Auf der anderen Seite - rhetorisch gesehen - ist es natürlich nicht sehr hilfreich, nichts dazu zu sagen. Aber ich bitte einfach um Verständnis dafür, dass es so sein muss. Ich fand auch die Reaktionen in Europa nicht ganz nachvollziehbar. Ich meine, wenn wir seit Jahren sagen, die Zusammenarbeit mit den europäischen Partnern in diesem Bereich funktioniert sehr gut, dann heißt das, dass wir sehr wohl Informationsaustausch betreiben. Was das konkret heißt, vermag ich nicht zu beurteilen. Auf der anderen Seite ist es nicht so, dass man ein Interesse daran haben könnte, die Rechte der Partner ernsthaft zu verletzen, sonst würde es diese Zusammenarbeit in Zukunft nicht mehr geben.

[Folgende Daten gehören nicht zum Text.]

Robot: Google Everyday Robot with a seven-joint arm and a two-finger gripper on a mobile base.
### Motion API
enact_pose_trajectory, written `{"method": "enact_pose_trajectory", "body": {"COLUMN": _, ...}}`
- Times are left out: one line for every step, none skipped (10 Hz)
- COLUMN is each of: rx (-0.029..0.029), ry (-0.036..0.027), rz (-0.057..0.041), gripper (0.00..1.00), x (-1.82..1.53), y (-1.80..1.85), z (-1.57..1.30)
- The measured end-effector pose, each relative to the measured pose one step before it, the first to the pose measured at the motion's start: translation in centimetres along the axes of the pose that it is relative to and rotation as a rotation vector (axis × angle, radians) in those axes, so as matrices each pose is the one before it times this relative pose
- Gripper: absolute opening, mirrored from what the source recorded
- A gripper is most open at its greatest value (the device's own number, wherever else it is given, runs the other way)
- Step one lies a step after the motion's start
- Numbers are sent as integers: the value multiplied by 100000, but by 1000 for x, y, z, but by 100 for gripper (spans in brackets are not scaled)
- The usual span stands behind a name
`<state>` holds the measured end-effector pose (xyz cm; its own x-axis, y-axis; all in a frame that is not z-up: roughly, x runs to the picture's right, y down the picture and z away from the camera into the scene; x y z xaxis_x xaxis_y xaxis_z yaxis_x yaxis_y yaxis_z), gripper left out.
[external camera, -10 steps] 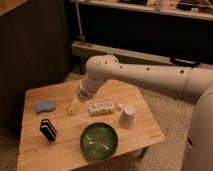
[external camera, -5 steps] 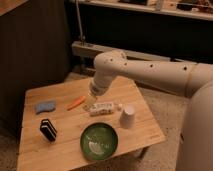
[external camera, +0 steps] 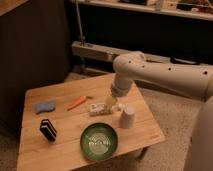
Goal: Place the ceramic cup over the eraser
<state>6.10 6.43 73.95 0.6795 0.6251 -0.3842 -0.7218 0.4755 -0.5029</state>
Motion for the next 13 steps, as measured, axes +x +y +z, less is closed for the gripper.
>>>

Kann es mit dem Völkerrecht vereinbar sein, dass eine Macht, die sagt wir führen einen Kampf gegen den Terrorismus, Bürger kidnappt?
Man kann auch sagen "verhaftet".

Die Öffentlichkeit hat das als Kidnapping empfunden, weil es keine gerichtlichen Anweisungen gegeben hat.
Nein, nein - versteh schon. Also zunächst einmal muss ich einfach sagen, dass das Beschuldigungen sind, die ich nicht bestätigen kann. Auf der anderen Seite denke ich, das ist eine ernste Frage. Und ich denke tatsächlich, dass wir allgemein eine sachliche Diskussion über diese Frage führen sollten.

Ich hab das auch in meiner Zeit in Österreich erlebt. Es kommen Leute, die sagen "Völkerrecht", wo ich nicht immer sicher bin, dass sie dann unbedingt Völkerrechtsexperten sind, sondern sie empfinden, durch ihr Rechtsempfinden als Bürger eines freien Landes: so sollte es sein. Aber es ist nicht immer so, wie man sich das vorstellen würde, wenn man konkret in die Paragraphen geht, was erlaubt ist und was nicht erlaubt ist.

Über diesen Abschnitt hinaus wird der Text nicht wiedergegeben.